• What the task requires: What lines of the data below hold the string "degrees"? Copy each one.

Source data:
☆ ☆ ☆
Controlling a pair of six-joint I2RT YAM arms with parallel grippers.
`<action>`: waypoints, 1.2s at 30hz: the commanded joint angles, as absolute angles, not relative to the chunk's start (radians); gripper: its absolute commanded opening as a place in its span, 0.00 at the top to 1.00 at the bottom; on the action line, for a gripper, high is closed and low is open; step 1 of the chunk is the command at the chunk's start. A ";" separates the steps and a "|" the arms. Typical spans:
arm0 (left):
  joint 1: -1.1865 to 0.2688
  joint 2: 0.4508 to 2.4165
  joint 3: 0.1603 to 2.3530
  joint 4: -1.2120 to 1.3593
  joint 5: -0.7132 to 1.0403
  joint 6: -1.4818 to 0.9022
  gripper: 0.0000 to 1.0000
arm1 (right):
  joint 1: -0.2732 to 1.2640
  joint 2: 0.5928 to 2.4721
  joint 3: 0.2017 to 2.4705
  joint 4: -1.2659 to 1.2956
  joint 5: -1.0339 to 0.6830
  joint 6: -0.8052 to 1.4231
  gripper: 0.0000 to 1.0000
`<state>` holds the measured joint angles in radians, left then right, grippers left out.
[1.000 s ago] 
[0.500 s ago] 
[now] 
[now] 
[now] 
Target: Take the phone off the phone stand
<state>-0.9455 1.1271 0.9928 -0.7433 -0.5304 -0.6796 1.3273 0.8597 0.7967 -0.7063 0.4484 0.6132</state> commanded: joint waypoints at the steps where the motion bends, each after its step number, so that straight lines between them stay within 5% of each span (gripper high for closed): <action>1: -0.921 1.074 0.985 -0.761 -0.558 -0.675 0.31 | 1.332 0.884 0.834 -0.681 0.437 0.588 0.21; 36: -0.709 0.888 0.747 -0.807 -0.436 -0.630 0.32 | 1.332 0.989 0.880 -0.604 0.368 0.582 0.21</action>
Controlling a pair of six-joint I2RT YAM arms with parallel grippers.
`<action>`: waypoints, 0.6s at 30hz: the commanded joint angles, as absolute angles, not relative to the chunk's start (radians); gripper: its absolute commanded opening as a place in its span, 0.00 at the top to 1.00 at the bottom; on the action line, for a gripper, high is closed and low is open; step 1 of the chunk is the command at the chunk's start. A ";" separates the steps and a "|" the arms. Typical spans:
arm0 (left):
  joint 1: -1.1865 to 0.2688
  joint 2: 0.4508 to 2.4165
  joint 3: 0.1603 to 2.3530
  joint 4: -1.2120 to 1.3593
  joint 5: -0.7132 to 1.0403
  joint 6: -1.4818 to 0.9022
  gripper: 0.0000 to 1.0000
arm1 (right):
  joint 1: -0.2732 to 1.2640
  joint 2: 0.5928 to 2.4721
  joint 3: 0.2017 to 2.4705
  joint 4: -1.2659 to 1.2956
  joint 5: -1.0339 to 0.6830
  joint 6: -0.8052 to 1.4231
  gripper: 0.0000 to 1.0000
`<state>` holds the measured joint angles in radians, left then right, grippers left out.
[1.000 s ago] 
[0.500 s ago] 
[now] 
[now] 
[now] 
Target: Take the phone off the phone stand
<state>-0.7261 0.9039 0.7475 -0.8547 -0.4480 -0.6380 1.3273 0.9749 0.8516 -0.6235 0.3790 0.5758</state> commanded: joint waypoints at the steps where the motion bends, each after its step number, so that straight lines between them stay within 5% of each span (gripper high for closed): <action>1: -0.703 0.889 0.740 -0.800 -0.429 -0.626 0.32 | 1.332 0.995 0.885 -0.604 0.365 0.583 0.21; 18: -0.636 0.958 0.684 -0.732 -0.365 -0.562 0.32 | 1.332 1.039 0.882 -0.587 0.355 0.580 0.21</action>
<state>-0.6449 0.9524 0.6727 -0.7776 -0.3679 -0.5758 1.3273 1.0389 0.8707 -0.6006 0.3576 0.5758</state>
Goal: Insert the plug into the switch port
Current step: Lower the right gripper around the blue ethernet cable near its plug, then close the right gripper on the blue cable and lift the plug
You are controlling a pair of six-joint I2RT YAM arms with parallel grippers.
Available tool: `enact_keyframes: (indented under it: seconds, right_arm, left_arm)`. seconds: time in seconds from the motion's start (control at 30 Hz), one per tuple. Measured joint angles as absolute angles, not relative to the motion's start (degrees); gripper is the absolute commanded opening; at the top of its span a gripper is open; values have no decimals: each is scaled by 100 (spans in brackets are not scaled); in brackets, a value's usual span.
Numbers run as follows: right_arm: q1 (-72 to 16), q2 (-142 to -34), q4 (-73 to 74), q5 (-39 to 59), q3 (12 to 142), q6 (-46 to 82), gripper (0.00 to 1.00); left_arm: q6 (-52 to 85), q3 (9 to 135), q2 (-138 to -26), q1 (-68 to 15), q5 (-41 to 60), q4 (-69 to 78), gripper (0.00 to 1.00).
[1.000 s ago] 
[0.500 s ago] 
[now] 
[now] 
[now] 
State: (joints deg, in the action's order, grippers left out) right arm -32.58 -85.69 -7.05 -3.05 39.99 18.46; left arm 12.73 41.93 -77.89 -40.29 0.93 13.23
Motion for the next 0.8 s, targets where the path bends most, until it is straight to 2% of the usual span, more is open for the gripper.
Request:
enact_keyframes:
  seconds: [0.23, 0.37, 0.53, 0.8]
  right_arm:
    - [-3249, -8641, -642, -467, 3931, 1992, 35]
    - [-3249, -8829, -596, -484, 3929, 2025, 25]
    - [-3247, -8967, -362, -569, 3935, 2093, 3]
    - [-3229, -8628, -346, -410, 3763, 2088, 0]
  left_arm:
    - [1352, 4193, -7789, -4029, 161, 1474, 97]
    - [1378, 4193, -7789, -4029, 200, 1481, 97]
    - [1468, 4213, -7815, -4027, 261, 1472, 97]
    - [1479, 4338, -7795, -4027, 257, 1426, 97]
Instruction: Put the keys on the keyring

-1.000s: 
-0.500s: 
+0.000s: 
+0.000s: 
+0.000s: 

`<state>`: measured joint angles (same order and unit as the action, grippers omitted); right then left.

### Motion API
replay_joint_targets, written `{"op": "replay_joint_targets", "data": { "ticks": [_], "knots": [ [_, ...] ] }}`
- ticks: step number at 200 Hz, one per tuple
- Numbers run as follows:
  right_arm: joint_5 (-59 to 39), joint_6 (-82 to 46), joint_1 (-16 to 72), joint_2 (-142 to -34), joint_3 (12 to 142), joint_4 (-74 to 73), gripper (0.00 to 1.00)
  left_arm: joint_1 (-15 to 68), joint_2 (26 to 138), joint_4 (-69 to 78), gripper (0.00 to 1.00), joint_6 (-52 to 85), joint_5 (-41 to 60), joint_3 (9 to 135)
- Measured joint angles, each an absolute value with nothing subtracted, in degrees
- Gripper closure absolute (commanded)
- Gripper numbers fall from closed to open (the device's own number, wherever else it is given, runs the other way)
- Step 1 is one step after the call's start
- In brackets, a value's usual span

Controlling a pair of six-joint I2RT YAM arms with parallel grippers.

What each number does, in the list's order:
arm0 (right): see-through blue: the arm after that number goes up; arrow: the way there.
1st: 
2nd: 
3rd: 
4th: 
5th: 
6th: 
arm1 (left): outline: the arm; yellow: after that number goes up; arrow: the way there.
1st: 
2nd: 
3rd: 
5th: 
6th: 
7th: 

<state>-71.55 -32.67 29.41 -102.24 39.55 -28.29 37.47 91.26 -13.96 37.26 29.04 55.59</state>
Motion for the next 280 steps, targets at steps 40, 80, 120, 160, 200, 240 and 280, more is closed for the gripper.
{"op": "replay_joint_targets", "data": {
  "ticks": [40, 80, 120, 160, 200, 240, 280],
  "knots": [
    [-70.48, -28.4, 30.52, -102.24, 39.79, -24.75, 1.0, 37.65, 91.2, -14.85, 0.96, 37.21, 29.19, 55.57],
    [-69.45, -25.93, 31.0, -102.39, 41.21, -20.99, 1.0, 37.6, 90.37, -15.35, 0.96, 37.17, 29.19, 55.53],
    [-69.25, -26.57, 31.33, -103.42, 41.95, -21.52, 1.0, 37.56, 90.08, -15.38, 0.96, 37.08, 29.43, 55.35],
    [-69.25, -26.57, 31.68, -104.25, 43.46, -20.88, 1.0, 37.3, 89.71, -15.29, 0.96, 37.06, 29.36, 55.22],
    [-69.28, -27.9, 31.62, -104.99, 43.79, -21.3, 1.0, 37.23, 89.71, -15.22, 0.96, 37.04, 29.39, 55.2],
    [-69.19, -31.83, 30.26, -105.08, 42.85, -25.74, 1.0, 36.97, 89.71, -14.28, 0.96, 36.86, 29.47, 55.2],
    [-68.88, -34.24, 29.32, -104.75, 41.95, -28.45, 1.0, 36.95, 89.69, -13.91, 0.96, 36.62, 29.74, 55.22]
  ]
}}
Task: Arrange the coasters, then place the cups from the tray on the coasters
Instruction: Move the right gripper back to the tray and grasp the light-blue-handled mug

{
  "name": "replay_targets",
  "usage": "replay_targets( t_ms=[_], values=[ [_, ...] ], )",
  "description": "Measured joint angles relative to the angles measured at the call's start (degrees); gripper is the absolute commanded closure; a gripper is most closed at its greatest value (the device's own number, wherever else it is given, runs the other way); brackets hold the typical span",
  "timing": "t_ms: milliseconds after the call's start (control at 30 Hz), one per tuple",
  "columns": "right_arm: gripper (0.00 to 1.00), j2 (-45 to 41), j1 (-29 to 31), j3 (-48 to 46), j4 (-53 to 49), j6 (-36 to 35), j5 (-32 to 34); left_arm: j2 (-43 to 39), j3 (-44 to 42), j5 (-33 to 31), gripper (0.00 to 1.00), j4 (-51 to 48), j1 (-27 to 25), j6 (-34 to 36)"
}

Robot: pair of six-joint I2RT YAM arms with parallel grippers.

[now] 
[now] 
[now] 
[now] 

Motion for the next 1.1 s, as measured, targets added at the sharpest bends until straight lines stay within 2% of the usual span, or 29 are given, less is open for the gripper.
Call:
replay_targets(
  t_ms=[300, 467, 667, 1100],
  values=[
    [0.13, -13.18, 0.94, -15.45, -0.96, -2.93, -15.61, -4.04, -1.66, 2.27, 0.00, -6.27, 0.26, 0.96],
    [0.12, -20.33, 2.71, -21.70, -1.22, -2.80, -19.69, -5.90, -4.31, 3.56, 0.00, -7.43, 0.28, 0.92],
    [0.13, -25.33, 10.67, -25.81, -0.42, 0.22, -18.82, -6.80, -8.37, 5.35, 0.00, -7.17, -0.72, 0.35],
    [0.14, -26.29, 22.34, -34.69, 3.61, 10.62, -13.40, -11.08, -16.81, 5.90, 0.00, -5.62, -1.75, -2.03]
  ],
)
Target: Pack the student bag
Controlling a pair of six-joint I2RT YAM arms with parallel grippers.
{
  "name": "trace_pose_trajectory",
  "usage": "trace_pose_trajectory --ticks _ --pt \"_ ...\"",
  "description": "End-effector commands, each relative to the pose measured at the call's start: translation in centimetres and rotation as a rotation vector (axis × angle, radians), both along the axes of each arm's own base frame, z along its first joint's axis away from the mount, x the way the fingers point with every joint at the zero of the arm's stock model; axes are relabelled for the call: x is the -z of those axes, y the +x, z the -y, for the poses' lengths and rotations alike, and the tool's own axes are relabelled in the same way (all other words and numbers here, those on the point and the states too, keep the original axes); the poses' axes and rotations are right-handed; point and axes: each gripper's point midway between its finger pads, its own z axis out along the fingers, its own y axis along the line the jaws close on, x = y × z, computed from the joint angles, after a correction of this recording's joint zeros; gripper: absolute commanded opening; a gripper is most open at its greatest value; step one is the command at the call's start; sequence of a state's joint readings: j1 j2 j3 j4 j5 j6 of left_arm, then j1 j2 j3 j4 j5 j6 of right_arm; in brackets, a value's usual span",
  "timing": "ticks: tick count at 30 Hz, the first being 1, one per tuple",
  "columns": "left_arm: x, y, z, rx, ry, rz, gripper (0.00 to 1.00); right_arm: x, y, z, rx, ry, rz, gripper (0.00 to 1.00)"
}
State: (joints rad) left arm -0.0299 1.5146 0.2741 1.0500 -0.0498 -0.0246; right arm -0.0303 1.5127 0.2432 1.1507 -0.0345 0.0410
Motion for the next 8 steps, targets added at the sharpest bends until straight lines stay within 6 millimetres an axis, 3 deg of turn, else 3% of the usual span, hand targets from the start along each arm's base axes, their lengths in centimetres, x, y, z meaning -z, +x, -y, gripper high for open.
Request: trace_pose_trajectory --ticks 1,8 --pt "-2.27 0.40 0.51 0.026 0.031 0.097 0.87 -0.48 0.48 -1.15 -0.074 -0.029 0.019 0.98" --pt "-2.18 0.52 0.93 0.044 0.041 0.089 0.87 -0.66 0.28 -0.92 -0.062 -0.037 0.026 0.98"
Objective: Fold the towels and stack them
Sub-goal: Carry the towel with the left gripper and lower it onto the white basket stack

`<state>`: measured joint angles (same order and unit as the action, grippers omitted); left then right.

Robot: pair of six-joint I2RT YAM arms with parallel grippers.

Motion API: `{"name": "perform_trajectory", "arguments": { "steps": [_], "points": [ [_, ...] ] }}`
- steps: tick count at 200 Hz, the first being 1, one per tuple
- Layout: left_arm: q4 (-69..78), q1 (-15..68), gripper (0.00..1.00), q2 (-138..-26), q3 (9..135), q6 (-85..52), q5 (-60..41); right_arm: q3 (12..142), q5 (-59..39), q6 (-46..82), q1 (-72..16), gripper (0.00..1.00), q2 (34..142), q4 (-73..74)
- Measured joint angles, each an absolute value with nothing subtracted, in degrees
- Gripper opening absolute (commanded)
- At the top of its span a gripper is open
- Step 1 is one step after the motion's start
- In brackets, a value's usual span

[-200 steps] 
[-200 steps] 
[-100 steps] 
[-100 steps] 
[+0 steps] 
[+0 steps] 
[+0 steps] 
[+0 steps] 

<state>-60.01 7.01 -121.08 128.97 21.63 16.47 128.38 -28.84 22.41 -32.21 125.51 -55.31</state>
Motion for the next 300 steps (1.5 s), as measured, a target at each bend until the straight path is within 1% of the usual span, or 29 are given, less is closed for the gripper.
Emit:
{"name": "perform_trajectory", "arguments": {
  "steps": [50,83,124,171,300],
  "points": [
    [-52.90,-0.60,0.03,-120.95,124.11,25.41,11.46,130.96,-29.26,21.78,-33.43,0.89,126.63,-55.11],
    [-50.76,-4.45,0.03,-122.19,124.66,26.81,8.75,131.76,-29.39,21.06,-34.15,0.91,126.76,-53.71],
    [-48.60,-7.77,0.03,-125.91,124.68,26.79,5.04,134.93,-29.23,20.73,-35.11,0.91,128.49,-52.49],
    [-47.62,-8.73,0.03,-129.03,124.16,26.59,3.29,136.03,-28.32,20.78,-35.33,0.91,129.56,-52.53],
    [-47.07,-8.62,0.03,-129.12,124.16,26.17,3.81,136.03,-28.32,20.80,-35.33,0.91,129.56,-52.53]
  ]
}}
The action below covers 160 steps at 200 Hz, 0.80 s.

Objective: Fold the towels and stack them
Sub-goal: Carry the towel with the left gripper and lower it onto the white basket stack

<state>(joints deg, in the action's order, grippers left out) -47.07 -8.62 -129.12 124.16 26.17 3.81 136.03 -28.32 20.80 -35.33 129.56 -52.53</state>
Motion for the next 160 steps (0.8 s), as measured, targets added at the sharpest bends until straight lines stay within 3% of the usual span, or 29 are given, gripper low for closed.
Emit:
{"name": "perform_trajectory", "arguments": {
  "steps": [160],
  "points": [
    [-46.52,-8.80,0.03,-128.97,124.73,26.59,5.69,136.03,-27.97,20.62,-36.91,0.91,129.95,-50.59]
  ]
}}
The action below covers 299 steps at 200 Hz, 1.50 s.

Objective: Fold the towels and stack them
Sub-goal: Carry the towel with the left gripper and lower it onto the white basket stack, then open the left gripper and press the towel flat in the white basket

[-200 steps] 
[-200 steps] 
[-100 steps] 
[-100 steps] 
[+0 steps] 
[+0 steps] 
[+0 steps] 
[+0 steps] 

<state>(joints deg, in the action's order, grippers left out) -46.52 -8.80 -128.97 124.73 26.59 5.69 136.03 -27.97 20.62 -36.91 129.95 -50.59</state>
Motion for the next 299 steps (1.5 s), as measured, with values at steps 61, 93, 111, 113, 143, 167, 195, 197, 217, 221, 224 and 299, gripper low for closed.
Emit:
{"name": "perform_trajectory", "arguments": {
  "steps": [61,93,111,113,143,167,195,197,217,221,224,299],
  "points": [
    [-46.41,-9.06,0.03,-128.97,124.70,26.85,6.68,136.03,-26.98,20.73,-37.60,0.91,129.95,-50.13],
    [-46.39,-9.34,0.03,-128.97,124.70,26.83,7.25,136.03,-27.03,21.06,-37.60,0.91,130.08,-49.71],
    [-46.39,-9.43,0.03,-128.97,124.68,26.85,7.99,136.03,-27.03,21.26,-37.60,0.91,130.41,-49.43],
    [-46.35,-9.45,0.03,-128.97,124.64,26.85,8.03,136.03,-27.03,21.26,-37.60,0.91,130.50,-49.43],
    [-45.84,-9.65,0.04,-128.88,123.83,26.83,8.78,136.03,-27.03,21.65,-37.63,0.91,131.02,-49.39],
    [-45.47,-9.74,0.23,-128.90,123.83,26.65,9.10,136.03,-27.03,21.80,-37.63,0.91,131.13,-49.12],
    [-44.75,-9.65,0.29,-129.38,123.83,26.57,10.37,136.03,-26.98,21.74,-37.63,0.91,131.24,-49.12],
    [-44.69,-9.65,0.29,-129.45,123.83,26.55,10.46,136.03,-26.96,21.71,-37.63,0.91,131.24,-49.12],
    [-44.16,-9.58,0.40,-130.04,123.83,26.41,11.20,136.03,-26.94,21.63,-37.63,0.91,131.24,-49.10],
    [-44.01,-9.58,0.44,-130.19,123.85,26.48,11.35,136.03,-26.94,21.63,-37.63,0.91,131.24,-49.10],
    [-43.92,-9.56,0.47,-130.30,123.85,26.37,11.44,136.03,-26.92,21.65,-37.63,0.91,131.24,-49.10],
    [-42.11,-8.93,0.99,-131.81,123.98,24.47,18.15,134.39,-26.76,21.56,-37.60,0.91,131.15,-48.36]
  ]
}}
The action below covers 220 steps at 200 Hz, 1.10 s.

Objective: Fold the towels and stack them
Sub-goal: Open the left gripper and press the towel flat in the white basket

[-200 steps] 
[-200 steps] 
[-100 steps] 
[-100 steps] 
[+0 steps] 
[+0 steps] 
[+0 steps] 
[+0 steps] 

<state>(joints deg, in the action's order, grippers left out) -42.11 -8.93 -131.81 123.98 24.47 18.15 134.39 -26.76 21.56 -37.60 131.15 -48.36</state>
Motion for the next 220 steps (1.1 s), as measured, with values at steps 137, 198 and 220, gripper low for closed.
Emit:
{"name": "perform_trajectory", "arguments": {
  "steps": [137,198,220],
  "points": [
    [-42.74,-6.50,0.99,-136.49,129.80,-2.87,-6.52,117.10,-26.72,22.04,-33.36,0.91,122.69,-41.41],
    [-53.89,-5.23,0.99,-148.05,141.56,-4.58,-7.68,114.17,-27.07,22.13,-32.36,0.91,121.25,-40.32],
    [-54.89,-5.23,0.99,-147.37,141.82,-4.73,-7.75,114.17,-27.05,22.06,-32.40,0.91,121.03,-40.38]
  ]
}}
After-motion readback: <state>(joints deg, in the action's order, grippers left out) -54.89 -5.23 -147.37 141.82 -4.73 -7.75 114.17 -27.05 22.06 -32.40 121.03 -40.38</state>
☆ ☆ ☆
• Answer to this task:
Available tool: `enact_keyframes: (indented under it: seconds, right_arm, left_arm)`. seconds: time in seconds from the motion's start (control at 30 Hz), one per tuple. Measured joint angles as absolute angles, not relative to the motion's start (degrees); gripper is the absolute commanded opening; at the top of its span a gripper is open; values have no decimals: each is scaled by 100 (spans in brackets are not scaled); in brackets, a value's usual span.
- Measured joint angles, each an absolute value with nothing subtracted, in degrees
  "description": "Measured joint angles relative to the angles measured at the call's start (degrees); gripper is the absolute commanded closure; a gripper is most closed at its greatest value (the device's own number, wherever else it is given, runs the other way); brackets hold the typical span",
- Measured joint angles, each an absolute value with nothing subtracted, in degrees

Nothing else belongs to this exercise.